The War On Judges
- Battles of the Bench
The Rhetoric Is Heated. The Political Will Is Strong.
Inside
the Right's Campaign to Rein in Judicial Clout
By Debra Rosenberg
Newsweek
April 25, 2005 issue
It
was meant as an olive branch in a time of escalating
hostilities. For months, members of Congress had been railing
against federal judges, lambasting their decisions and vying
to limit their power. So Supreme Court Justice Sandra Day
O'Connor embarked on a quiet campaign to quell the tensions.
Several months
ago O'Connor invited a handful of House Republicans to a
private lunch at the court. In a small dining room outside her
chambers, the group discussed judicial philosophy over
sandwiches and a salad sprinkled with walnuts. "It was just
the two branches of government reaching out, trying to keep
the lines of communication open," says
Rep. Steve Chabot of Ohio, who's been highly critical of
judges like O'Connor who he believes stray from a strict
reading of the Constitution. Another critic on the Judiciary
Committee, Iowa Rep. Steve King, returned for his second
visit. Last year he dined alone with
O'Connor after a private tour of the court. Because the
justice could not talk about any specific cases or even
controversial issues that might come before her the
conversation had its limits. "We didn't quite get to the meat
of our discussion," King admits. "But it opened the dialogue."

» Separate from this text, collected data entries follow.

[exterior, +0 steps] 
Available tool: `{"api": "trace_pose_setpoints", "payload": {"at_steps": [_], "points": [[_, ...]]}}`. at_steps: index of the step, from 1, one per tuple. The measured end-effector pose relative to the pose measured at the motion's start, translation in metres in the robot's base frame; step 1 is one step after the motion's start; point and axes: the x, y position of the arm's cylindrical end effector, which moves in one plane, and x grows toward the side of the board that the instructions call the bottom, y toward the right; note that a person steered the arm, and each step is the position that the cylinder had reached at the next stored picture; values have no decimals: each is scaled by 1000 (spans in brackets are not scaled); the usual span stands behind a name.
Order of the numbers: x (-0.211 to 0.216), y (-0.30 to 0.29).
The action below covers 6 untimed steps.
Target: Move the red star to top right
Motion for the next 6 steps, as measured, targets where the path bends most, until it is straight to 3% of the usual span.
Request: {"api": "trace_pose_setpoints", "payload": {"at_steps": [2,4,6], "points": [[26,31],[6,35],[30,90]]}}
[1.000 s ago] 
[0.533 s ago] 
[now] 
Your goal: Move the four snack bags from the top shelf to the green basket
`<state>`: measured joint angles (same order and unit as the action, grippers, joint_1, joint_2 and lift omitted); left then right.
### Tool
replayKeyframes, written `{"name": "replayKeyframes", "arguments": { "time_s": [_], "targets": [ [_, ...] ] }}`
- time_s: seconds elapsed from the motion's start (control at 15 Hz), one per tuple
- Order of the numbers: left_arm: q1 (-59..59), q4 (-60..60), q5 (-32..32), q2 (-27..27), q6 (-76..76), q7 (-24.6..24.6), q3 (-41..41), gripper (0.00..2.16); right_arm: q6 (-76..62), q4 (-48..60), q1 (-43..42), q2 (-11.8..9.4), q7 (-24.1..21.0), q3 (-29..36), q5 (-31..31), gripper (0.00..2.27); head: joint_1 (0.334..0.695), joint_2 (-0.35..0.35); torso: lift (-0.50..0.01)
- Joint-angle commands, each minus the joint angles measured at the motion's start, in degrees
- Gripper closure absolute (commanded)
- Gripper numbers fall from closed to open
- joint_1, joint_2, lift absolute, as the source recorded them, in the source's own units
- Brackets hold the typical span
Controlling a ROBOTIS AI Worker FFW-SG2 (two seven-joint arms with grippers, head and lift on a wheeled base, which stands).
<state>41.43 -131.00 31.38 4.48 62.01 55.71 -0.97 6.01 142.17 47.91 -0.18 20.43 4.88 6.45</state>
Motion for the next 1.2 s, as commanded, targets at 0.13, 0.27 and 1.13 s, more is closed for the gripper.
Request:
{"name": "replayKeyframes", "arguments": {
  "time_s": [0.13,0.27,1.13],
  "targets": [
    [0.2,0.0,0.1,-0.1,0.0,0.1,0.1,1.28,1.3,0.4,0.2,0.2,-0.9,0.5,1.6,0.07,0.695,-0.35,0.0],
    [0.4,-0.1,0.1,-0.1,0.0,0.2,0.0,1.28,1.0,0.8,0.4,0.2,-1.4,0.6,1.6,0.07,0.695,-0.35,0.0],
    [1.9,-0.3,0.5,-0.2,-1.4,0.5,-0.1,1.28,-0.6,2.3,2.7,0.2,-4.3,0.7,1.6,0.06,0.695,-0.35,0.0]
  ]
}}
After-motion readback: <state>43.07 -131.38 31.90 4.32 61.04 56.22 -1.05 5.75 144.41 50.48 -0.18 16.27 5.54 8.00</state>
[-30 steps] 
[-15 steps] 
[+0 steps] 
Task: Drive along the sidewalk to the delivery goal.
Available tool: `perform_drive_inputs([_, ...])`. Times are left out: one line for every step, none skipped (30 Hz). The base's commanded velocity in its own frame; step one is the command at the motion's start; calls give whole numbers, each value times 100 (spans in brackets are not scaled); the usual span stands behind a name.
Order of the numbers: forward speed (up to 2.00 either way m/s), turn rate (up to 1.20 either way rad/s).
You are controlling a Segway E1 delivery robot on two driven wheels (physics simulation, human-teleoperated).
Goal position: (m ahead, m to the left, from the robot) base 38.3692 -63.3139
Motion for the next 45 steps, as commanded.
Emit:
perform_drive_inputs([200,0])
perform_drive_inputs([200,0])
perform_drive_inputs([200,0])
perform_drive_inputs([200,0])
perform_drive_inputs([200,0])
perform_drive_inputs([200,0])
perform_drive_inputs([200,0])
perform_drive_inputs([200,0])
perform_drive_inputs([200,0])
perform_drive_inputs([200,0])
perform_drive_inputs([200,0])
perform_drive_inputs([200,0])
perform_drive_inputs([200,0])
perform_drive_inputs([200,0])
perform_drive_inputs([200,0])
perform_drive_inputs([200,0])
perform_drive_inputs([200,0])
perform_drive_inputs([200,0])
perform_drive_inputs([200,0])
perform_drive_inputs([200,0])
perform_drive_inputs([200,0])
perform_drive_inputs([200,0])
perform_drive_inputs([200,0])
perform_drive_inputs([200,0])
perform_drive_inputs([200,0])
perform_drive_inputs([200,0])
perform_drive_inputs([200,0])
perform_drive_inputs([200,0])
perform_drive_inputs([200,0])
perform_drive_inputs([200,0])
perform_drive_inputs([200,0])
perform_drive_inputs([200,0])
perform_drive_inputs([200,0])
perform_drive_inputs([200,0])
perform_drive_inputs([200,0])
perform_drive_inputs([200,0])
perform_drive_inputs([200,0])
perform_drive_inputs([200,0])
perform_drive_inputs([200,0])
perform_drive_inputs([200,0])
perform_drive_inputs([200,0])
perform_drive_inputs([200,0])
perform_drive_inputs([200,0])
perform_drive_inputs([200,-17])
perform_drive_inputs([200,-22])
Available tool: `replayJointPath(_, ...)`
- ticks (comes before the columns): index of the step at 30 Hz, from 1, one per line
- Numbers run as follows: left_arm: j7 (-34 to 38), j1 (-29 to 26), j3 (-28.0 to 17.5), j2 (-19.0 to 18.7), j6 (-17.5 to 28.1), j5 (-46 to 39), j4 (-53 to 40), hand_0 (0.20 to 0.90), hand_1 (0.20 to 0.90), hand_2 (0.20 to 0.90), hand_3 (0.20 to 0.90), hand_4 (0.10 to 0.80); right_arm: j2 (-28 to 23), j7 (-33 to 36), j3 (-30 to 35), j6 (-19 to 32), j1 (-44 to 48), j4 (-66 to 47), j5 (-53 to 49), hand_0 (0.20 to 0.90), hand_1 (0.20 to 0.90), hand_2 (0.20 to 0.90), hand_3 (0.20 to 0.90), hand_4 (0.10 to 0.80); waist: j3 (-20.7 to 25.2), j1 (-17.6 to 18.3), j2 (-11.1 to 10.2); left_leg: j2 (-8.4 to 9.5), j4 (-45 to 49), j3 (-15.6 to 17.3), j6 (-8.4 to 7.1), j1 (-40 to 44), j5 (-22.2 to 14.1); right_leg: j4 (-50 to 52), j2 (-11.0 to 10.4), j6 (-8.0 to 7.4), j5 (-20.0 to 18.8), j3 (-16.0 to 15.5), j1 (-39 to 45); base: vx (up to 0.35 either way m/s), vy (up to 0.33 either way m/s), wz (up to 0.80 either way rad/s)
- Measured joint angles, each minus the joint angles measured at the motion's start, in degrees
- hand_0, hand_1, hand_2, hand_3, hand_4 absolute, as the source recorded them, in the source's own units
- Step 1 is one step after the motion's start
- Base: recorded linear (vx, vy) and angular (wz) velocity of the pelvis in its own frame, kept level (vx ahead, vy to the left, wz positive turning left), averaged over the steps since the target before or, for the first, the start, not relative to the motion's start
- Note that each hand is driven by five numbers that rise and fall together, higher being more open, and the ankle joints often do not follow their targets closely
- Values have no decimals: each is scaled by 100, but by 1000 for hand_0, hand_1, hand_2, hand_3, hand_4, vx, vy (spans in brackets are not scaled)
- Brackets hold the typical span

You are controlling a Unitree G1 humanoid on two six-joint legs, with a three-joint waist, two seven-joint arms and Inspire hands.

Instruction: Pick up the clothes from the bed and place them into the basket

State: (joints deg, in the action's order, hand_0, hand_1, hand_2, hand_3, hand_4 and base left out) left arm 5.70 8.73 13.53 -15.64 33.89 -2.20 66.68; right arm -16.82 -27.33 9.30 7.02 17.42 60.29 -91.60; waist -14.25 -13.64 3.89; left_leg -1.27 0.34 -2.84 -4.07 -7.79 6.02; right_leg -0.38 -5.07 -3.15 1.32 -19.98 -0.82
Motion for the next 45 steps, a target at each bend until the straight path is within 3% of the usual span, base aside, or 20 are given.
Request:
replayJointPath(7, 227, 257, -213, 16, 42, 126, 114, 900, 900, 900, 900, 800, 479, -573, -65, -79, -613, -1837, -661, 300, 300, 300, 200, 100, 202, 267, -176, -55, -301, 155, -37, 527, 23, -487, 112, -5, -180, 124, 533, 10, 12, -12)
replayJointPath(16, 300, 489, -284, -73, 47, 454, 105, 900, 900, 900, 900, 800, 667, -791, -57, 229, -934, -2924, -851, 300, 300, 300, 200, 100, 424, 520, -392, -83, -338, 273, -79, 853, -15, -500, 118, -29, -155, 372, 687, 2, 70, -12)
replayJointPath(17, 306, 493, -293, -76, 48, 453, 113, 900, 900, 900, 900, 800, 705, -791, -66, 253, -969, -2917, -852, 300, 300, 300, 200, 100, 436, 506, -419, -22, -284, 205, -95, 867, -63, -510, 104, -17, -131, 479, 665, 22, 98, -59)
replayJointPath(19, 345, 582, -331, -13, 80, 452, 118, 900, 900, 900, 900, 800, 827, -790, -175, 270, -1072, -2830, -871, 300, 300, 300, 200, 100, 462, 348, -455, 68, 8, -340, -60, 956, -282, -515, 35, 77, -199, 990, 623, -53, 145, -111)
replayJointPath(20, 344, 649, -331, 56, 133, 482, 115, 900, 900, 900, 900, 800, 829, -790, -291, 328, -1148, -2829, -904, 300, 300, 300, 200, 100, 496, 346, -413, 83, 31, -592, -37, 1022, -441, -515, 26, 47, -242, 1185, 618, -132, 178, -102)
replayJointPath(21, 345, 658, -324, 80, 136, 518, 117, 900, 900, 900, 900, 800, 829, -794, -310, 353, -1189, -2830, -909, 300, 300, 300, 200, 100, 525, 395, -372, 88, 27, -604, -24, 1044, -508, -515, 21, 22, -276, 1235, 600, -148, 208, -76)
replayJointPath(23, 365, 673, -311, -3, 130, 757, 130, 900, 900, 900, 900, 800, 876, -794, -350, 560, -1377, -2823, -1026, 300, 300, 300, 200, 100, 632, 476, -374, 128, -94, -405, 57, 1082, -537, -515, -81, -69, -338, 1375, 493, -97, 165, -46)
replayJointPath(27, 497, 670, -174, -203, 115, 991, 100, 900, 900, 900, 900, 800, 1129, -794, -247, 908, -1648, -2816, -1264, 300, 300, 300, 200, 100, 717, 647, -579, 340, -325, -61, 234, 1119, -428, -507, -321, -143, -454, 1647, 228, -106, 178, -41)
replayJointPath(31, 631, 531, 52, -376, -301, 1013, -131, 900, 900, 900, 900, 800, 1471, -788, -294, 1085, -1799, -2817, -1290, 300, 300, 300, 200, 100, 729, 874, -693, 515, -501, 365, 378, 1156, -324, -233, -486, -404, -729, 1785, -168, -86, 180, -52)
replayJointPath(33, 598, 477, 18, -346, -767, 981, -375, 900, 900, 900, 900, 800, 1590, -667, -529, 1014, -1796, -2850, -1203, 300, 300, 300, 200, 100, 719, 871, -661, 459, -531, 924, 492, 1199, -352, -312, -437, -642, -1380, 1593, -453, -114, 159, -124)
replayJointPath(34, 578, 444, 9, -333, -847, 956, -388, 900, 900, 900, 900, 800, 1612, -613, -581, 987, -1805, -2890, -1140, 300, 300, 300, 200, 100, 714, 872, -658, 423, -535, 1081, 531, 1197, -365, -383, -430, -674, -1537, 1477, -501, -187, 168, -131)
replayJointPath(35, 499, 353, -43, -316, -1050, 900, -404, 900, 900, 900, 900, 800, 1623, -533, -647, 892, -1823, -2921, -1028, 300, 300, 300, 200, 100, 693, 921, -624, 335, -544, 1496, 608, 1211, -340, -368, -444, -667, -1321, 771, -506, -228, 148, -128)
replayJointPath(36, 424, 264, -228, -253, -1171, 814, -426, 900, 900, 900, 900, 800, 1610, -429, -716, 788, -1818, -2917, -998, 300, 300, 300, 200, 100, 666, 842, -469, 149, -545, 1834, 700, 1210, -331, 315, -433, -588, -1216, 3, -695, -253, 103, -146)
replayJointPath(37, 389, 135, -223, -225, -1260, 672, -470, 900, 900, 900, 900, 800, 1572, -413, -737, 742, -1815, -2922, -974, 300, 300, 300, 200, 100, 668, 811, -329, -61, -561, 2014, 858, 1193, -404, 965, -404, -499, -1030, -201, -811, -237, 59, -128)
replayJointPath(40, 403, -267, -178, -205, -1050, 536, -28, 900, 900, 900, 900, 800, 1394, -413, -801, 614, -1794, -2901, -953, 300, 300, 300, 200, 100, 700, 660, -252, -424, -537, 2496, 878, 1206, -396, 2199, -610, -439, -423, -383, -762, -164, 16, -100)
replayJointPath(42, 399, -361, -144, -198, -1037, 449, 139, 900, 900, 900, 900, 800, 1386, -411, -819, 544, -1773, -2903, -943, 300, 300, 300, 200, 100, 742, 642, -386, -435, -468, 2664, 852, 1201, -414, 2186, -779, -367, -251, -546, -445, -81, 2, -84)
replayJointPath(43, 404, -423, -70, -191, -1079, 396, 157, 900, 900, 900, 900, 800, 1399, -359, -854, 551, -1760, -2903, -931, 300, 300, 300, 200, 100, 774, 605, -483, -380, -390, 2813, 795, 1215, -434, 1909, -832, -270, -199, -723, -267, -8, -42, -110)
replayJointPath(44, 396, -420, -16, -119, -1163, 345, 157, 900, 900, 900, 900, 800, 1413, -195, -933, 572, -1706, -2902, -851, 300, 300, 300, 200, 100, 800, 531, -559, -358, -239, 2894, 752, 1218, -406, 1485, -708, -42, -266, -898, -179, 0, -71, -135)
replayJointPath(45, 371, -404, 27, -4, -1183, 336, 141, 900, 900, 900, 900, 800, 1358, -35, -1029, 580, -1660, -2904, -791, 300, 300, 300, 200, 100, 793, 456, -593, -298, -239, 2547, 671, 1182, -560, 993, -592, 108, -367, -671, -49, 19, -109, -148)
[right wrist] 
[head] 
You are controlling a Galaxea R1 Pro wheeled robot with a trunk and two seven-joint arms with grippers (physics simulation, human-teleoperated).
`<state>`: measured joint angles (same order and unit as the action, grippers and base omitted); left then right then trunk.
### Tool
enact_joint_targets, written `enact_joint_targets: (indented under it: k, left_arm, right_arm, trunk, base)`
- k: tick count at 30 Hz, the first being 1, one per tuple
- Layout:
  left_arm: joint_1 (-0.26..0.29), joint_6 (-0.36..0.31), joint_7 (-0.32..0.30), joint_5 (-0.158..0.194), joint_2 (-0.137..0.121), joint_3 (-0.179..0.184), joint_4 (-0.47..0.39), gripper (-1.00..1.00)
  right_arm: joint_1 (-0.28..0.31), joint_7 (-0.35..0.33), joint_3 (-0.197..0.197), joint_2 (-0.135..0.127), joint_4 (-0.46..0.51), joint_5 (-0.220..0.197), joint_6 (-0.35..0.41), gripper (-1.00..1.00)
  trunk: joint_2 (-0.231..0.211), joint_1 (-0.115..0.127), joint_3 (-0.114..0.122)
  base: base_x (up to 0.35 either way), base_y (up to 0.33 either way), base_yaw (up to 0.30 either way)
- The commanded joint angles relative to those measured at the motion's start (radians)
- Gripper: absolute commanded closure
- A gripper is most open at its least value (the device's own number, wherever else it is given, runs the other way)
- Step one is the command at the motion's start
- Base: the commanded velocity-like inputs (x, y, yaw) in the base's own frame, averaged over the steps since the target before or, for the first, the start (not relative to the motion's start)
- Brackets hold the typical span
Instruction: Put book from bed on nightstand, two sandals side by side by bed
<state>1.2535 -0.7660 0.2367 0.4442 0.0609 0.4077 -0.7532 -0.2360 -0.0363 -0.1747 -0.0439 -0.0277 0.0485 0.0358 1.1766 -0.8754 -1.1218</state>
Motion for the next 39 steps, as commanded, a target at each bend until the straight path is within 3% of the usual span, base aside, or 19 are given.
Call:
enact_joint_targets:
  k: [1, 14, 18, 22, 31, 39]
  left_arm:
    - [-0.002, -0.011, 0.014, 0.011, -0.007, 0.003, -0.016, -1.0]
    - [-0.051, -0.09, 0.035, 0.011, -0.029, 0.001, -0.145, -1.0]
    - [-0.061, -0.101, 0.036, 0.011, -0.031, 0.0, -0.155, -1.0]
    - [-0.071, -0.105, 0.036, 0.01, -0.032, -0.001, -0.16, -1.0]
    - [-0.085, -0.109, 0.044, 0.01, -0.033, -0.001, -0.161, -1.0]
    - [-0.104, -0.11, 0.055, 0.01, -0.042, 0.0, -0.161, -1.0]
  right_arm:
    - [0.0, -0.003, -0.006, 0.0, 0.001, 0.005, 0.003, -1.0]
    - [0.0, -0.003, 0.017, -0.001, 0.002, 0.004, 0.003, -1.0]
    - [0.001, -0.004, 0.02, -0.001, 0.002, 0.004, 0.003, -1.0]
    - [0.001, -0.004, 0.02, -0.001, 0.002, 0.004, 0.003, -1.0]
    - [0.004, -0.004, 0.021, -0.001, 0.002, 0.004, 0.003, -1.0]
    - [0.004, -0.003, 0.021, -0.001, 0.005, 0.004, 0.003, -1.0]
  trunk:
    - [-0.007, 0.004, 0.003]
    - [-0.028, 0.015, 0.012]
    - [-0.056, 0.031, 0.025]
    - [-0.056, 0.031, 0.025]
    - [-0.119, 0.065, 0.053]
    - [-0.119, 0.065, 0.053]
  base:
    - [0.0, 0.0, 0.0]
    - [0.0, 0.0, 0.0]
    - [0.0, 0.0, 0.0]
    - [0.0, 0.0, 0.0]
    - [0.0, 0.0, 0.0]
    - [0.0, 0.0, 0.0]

The unusual private sessions suggest that concern over the
rising tide of anti-judge rhetoric has rocked even the Supreme
Court. Though judges have been dragged into the culture wars
before, lately the animosity—and a range of new efforts to
curb judicial power—have reached fever pitch. Now with the
possibility of a vacancy on the Supreme Court perhaps only
weeks away, the stakes and the vitriol are higher than ever.
When federal judges refused to intervene in the case of Terri
Schiavo, House Majority Leader Tom DeLay railed against "a
judiciary run amok" and said judges in the case would have
to "answer for their behavior." (He later apologized for his "inartful"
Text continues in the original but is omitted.